Obama and Biden epitomize leaders our founders would have admired.
McCain and Palin, indeed the Republican Party in general not only do not, but in fact they disrespect the very qualities admired by our founders and needed in these difficult times. The Republicans depend on people acting like the very mob our founders feared: a mob not educated to ask rational questions, a mob swayed by demagoguery and fear.
Here we have a presidential candidate who did poorly in school and who has not shown much interest in examining his own beliefs. His beliefs appear to be shaped in a haphazard manner, not thoughtfully. That's why he's a maverick. He's a man who talks as if he has a trigger finger. A man who doesn't really seem to have core governing principles. A man, like George W., who goes with his gut
He has chosen for his vice president a woman of meager experience: to compare her experience to Obama's is like saying a person who is a licensed practical nurse is ready to do brain surgery.

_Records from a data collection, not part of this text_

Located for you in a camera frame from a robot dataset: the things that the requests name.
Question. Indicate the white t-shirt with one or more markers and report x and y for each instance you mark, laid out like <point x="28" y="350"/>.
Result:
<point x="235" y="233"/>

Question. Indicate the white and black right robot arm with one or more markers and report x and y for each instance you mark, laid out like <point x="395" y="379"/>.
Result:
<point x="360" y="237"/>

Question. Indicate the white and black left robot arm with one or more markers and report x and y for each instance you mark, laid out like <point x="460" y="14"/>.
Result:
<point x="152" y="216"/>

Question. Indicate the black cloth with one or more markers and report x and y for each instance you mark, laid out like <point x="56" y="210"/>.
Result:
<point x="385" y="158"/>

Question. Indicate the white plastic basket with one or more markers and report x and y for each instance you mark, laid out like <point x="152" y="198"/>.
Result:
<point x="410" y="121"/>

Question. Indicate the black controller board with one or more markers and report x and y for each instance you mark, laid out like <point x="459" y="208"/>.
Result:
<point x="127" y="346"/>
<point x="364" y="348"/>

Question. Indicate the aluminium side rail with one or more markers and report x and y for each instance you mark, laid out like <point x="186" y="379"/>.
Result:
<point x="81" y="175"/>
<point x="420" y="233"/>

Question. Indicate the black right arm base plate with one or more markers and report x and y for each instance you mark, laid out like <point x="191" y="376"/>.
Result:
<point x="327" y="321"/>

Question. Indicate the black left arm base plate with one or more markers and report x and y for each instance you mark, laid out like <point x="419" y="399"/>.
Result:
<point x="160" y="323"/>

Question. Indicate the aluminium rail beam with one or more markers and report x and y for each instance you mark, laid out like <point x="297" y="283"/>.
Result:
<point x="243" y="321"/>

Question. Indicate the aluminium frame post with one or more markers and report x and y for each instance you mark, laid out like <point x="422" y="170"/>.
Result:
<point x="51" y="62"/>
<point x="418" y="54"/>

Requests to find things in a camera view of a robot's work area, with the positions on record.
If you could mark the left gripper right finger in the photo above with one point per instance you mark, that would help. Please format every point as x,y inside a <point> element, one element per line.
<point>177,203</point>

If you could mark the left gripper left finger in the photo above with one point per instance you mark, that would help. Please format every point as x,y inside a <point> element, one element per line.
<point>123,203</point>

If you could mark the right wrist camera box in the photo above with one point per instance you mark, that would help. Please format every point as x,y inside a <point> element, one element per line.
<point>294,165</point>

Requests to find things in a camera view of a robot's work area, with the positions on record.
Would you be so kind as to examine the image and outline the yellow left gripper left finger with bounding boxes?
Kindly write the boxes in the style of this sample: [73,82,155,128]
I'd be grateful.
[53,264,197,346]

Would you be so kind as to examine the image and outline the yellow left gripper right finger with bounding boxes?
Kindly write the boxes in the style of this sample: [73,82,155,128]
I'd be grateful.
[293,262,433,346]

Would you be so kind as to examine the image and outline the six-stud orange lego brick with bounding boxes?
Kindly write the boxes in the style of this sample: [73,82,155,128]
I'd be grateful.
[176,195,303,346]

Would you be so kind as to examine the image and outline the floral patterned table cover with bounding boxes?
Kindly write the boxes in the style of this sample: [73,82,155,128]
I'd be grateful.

Her appeal (aside from being pretty in a Televangelist way) is exactly the kind of appeal we should be avoiding.
Perhaps I am being unfair. I would like to know: Does she ever examine any of her beliefs about what she should do as a leader with an understanding of the Constitution and laws of our nation? Would she determine her actions from her religious perspective without considering whether they were in line with the laws of the country? What does this woman read in order to expand her horizons?
Our heritage was drawn from the Enlightenment. Our founders were thinkers of a rational sort: some were scientists. Look at Franklin and Jefferson, Madison and Hamilton. What would they say to having someone who was a Creationist a heartbeat away from decisions on climate change and resource use, energy and health care? What would they say to someone who did not understand the idea of biodiversity or of the recklessness of nonstop oil drilling? What would they say about someone who did not recognize that religious freedom meant religious freedom for people with different views from hers: thus, a faithful Jew might not see any reason whatsoever to think a human being exists "at conception," and that therefore abortion in the first trimester was not murder. Or what would she think of an agnostic, a scientist, who recognized that conception did not occur all at once at a single moment?
This is a woman who chooses to shoot wolves from a helicopter. How humane!
The Republican Party and its leaders should be called the Anti-Constitution Party, the party of mobocracy.